*Work order*. Extract precisely the lines of the entries below, from the first line through the line containing "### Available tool".

*Data extracts*.
+---+

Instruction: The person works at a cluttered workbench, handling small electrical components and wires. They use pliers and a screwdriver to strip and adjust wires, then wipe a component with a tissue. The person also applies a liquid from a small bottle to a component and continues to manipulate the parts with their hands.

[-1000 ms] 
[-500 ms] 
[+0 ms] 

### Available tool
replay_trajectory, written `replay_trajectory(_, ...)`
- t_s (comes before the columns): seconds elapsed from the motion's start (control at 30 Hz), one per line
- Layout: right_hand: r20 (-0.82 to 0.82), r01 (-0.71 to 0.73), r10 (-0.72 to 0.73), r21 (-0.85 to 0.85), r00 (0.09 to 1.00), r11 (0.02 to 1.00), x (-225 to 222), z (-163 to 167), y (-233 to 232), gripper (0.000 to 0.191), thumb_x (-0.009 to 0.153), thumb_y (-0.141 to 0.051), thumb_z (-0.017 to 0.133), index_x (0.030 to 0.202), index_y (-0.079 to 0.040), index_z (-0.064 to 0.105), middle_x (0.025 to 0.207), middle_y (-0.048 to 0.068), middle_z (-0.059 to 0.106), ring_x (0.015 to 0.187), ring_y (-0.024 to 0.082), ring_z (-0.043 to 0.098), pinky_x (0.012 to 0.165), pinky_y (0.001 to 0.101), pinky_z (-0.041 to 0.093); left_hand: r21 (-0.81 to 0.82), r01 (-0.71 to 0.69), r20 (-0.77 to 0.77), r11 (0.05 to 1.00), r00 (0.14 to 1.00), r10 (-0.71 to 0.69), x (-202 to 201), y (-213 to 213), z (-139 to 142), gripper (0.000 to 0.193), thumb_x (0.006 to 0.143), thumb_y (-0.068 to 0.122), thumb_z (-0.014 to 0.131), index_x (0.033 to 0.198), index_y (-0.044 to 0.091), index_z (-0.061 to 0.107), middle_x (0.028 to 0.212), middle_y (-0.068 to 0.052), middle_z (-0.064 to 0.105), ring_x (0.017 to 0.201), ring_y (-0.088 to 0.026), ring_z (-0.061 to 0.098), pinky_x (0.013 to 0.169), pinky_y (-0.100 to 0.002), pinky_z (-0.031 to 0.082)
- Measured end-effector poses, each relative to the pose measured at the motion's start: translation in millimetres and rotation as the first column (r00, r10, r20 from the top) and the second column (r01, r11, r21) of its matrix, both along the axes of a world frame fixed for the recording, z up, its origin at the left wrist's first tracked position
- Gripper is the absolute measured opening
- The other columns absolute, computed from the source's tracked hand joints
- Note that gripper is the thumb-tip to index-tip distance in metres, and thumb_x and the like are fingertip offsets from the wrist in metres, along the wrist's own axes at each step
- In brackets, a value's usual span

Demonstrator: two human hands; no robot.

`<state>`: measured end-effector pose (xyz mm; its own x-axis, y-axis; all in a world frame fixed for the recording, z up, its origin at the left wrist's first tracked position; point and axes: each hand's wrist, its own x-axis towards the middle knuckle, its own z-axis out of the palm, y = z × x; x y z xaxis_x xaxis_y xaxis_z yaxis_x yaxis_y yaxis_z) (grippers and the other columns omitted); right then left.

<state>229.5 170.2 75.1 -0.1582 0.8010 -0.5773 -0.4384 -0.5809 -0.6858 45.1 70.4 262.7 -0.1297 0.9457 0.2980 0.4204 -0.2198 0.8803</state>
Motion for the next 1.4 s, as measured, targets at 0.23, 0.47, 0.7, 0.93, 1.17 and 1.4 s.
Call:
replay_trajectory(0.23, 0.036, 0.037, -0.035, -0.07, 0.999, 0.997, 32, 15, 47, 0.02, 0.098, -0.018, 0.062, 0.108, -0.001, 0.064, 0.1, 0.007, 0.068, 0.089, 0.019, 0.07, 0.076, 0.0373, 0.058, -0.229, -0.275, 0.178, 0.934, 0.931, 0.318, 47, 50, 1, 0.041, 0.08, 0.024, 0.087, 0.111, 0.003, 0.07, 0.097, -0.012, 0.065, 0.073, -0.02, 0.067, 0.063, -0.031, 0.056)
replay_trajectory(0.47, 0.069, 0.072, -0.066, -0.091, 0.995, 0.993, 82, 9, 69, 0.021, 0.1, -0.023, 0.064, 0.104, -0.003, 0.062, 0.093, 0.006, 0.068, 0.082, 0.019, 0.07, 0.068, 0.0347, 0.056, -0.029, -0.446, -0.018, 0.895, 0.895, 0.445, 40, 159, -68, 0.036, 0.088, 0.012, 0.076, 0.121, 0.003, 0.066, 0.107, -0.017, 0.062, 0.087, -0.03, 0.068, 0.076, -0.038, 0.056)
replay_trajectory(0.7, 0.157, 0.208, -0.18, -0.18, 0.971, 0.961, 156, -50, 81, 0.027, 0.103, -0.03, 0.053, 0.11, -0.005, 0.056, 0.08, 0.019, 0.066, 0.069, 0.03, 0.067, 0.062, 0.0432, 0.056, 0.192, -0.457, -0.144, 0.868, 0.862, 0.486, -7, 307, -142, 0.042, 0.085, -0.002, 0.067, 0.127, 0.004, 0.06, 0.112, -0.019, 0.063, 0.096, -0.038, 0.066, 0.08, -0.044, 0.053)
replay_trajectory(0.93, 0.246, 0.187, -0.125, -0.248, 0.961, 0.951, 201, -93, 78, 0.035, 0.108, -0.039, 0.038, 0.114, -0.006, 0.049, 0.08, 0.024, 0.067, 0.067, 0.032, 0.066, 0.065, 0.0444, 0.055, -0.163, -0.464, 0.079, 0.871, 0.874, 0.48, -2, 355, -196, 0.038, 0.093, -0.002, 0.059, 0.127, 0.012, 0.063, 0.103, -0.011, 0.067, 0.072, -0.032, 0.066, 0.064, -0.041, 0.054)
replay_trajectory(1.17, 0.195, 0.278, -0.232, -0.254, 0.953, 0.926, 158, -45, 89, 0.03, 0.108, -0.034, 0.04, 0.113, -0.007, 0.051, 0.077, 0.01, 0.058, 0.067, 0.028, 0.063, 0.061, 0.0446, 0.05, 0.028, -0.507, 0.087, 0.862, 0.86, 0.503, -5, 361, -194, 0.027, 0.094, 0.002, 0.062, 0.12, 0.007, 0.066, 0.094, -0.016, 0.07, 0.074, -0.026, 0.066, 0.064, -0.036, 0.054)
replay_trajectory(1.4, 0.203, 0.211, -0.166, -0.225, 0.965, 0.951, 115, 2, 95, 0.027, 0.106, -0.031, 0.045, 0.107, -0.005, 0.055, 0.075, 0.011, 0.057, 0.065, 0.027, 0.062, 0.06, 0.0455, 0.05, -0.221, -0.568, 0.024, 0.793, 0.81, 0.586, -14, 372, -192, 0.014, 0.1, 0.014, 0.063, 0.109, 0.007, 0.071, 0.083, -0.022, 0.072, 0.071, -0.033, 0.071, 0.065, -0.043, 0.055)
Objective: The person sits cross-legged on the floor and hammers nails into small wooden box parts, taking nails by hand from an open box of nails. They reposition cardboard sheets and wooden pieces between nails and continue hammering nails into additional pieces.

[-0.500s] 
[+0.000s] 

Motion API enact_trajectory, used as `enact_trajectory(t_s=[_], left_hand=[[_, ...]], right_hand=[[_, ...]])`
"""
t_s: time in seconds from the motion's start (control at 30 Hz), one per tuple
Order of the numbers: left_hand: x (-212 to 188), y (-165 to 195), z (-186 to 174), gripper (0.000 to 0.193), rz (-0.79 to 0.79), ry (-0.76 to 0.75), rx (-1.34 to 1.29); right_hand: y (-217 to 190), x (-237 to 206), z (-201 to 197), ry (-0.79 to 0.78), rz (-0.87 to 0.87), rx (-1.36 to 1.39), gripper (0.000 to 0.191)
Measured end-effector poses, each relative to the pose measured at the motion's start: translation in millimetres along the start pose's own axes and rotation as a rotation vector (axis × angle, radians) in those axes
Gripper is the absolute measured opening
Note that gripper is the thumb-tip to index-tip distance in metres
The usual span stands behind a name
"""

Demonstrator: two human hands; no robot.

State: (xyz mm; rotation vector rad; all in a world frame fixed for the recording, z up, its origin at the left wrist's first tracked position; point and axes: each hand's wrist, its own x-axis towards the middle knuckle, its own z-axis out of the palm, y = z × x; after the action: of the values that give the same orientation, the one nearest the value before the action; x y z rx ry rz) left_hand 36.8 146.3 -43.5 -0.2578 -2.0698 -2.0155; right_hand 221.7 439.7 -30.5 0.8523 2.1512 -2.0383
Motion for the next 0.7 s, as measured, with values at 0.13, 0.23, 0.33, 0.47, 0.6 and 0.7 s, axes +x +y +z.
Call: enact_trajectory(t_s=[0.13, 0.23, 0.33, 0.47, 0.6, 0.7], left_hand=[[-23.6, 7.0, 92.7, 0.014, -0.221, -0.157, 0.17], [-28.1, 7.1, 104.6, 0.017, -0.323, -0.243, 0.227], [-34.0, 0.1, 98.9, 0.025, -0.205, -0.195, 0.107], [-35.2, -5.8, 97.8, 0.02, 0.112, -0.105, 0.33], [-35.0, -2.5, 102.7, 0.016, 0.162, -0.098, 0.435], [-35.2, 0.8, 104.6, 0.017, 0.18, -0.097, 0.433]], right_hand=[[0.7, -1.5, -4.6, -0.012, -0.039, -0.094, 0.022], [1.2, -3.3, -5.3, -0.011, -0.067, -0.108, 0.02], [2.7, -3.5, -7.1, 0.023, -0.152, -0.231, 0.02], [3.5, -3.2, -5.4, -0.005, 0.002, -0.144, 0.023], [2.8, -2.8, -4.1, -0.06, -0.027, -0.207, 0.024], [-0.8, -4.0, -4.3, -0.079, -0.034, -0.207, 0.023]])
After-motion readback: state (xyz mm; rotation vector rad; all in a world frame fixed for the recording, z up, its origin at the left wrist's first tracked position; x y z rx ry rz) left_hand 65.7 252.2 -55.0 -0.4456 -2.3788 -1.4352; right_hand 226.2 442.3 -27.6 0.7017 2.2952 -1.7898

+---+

*Answer to this problem*.
Instruction: The person works at a cluttered workbench, handling small electrical components and wires. They use pliers and a screwdriver to strip and adjust wires, then wipe a component with a tissue. The person also applies a liquid from a small bottle to a component and continues to manipulate the parts with their hands.

[-1000 ms] 
[-500 ms] 
[+0 ms] 

### Available tool

Nothing remains to add to the answer.